- What you should do
Where the data below contains pictures, omit them; output the rest word for word.

- Raw data

◇ ◇ ◇

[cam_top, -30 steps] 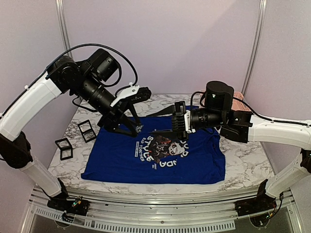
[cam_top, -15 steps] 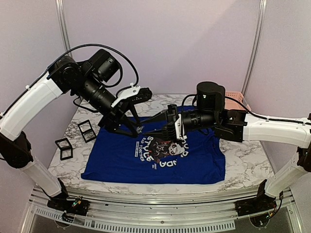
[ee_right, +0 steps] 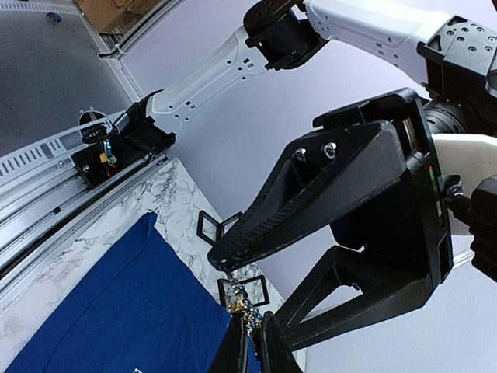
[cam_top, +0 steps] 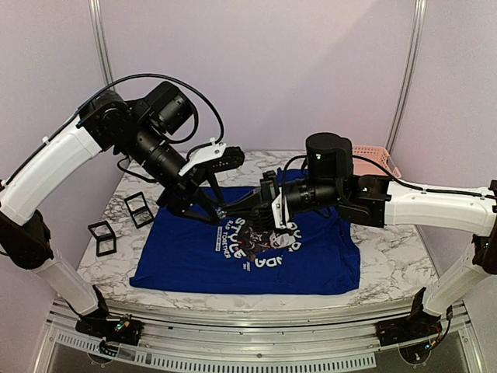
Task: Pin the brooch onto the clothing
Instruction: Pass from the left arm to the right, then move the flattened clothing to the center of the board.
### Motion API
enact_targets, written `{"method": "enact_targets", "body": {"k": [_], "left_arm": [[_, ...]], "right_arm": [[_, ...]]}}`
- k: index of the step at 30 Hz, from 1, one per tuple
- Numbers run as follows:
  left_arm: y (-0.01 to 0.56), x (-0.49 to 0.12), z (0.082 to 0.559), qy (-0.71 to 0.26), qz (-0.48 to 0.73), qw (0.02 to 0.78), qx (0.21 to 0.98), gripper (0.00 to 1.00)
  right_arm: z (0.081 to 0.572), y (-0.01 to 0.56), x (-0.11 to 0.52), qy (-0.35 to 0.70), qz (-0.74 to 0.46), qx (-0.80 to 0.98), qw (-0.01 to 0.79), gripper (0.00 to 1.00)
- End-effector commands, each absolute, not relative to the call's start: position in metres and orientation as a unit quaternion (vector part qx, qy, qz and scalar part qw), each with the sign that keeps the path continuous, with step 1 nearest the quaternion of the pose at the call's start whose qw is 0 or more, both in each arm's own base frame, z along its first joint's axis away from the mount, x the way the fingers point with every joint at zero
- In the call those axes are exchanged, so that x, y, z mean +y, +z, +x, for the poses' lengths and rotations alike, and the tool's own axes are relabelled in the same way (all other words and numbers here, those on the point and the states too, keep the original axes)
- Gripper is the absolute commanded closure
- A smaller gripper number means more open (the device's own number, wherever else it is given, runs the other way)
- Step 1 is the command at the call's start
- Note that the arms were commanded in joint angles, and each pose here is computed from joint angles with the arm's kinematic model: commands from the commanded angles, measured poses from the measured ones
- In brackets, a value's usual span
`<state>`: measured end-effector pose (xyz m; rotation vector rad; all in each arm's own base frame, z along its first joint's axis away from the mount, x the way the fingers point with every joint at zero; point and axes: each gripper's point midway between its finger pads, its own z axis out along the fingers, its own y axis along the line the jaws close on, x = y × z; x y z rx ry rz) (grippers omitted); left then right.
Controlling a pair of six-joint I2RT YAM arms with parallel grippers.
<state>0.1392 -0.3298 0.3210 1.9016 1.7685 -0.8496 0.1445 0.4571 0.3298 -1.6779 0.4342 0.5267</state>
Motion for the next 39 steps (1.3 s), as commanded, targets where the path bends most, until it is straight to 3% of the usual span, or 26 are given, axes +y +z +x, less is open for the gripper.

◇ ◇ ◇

- Output for this task
[cam_top, -30 steps] 
[cam_top, -15 steps] 
[ee_right, +0 steps] 
[cam_top, +0 steps] 
Task: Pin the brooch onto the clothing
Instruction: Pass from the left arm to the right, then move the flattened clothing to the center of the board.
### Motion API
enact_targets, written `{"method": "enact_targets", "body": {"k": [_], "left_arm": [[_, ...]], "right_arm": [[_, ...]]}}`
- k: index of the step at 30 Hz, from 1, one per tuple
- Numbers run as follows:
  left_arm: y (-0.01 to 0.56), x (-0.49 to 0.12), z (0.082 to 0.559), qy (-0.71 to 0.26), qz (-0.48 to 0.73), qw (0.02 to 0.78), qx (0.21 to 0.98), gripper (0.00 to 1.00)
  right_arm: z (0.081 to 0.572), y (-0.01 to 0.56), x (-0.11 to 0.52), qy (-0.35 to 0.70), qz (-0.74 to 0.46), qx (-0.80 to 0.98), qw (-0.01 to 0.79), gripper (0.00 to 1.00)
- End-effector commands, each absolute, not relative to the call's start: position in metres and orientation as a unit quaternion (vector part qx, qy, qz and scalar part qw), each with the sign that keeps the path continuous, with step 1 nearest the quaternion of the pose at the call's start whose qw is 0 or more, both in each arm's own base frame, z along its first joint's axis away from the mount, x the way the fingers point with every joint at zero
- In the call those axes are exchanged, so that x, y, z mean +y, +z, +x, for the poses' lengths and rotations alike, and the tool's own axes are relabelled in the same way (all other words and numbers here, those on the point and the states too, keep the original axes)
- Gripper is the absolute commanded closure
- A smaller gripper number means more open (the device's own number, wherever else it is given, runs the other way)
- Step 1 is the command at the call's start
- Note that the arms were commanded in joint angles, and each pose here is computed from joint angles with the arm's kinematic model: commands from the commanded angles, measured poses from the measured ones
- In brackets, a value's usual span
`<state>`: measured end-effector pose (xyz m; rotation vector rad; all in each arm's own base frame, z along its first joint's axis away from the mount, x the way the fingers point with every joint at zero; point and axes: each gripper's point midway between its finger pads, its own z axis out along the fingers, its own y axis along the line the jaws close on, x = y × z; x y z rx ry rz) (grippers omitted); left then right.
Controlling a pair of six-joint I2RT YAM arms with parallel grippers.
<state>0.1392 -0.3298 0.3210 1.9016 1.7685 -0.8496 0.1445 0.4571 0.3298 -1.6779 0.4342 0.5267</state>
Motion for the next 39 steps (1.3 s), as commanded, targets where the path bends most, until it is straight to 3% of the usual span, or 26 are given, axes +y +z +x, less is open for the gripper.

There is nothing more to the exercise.